▶ **What the task asks**: Show each line of the data below in which "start" occurs.

+++ Data segment

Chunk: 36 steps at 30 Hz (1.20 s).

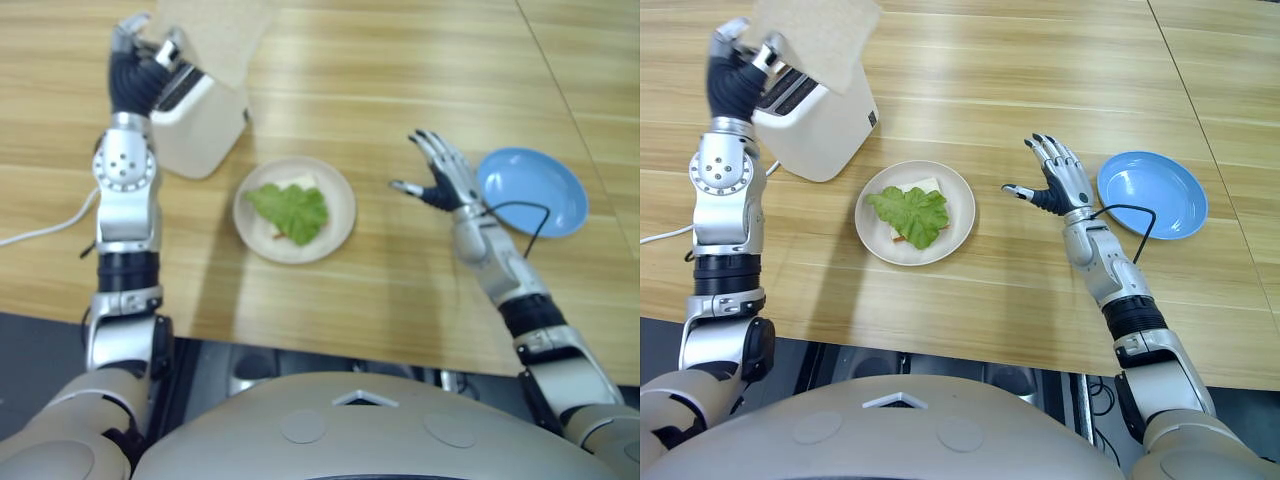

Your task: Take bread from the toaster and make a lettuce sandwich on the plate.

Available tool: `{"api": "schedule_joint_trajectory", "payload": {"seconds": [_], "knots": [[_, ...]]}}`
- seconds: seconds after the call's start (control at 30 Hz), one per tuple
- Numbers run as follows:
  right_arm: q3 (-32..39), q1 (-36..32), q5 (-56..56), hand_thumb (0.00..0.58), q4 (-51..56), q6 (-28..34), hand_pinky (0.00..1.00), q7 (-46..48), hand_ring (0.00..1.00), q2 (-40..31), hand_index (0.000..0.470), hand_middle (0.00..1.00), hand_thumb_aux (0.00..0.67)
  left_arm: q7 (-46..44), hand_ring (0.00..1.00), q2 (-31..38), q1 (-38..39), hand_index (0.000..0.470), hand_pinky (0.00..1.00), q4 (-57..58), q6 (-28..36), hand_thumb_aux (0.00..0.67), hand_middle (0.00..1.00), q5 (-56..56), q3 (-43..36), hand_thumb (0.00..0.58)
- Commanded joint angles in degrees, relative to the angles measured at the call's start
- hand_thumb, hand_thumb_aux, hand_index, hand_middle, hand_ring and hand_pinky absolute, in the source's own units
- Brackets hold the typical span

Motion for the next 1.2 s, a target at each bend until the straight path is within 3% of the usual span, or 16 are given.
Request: {"api": "schedule_joint_trajectory", "payload": {"seconds": [0.03, 0.23, 0.6, 1.2], "knots": [[0.6, -0.6, 0.4, 0.0, 1.5, -0.3, 0.0, -0.2, 0.0, 0.4, 0.0, 0.0, 0.0, -7.0, 1.0, -1.3, 1.6, 0.46, 1.0, 2.2, 4.0, 0.67, 1.0, -5.0, -1.1, 0.58], [0.6, -0.6, 0.4, 0.0, 2.0, -0.7, 0.0, -0.5, 0.0, 0.3, 0.0, 0.0, 0.0, -11.5, 1.0, -1.9, 3.7, 0.46, 1.0, 3.2, 6.9, 0.67, 1.0, -2.5, -6.4, 0.58], [1.8, -1.0, -0.4, 0.0, 1.8, -1.0, 0.0, -0.2, 0.0, 0.9, 0.0, 0.0, 0.0, -16.1, 1.0, -1.2, 2.1, 0.46, 1.0, 15.9, 3.9, 0.67, 1.0, 4.3, -12.7, 0.58], [3.1, -0.6, -0.5, 0.0, 2.1, -0.7, 0.0, -0.4, 0.0, 0.5, 0.0, 0.0, 0.0, -23.3, 1.0, 4.9, 6.5, 0.46, 1.0, 5.6, 8.0, 0.67, 1.0, 2.1, -10.5, 0.58]]}}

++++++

▶ **Solution to the problem**:
- seconds: seconds after the call's start (control at 30 Hz), one per tuple
- Commanded joint angles in degrees, relative to the angles measured at the call's start

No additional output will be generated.